**Exercise**
Please copy every line of the records below that holds the word "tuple".
(Dataset records begins)
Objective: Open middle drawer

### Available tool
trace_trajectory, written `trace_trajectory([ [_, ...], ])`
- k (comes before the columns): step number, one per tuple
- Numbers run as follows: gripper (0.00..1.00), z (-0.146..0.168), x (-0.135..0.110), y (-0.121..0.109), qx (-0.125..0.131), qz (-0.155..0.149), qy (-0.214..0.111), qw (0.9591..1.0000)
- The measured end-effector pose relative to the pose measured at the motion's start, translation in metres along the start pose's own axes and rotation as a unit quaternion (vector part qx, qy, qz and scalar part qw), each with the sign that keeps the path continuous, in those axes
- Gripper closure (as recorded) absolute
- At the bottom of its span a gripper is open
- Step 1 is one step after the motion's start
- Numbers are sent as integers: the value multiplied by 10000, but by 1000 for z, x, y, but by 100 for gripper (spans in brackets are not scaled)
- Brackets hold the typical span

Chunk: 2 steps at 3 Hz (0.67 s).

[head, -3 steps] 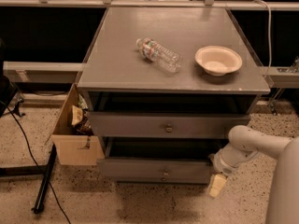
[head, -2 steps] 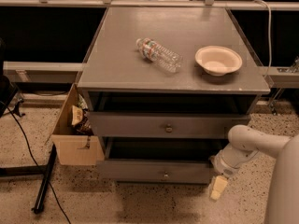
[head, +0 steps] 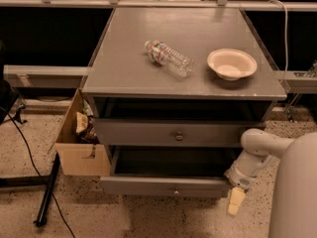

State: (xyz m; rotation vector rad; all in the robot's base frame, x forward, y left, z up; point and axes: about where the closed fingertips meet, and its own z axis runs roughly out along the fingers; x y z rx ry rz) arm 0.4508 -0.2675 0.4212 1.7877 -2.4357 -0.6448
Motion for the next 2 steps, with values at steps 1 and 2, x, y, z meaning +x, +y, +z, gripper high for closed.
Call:
trace_trajectory([
  [1, 0, -3, 5, 4, -190, 77, 113, 9997],
  [2, 0, -3, 5, 4, -191, 77, 113, 9997],
])
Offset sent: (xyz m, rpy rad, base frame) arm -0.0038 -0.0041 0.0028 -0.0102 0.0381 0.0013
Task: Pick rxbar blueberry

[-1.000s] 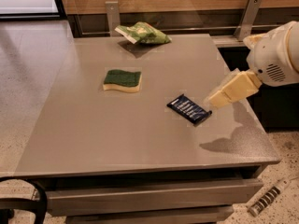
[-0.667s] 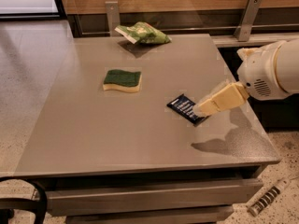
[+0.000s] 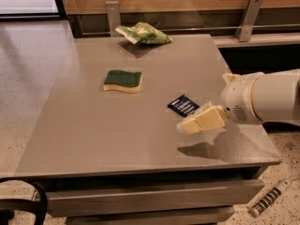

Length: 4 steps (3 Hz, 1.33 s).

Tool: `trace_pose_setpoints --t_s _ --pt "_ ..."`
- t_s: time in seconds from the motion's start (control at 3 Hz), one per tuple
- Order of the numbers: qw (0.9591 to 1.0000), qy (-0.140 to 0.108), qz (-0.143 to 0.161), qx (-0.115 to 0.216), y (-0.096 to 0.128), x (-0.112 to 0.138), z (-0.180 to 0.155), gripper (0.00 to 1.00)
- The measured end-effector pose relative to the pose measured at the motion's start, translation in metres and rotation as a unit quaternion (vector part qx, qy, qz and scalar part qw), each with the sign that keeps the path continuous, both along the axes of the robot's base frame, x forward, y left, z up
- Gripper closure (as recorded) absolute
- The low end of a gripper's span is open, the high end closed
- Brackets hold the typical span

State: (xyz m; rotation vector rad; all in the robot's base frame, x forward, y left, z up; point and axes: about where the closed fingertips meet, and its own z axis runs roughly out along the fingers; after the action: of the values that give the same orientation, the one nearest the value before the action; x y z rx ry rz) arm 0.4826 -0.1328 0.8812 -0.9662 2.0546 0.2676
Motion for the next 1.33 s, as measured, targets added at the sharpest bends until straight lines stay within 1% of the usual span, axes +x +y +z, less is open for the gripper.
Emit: trace_pose_setpoints --t_s 0.33,0.67,1.0,1.33 --pt "1.0000 0.002 0.000 0.003 0.002 -0.001 -0.003 0.00" --pt "0.9999 0.003 -0.008 0.011 0.003 0.005 -0.010 0.00" --pt "0.9988 0.003 -0.022 0.043 -0.002 0.015 -0.021 0.00" --pt "0.9963 -0.005 -0.028 0.081 -0.003 0.020 -0.027 0.00"
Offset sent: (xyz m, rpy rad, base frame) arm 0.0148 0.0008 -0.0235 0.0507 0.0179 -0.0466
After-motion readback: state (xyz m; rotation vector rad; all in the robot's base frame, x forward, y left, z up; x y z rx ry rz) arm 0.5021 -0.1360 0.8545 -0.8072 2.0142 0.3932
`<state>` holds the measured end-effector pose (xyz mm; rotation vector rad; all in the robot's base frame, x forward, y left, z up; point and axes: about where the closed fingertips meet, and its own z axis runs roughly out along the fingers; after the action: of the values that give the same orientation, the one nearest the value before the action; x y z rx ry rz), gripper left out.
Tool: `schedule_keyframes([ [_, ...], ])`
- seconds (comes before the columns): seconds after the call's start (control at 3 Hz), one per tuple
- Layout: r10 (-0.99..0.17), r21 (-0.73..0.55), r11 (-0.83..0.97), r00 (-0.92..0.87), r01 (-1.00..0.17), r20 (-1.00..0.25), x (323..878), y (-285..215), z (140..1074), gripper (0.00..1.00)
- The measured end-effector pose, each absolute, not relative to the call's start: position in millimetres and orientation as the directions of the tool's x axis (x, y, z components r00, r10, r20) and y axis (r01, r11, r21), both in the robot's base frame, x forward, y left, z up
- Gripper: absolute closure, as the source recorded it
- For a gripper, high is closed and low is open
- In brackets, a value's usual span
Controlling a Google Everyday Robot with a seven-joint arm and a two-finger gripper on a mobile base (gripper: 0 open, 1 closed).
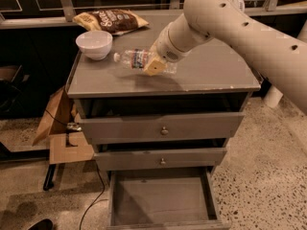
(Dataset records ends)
**Answer to this exercise**
- k (comes before the columns): step number, one per tuple
- t_s: time in seconds from the motion's start (control at 3 Hz), one per tuple
- seconds (comes before the columns): seconds after the call's start (control at 3 Hz), one per tuple

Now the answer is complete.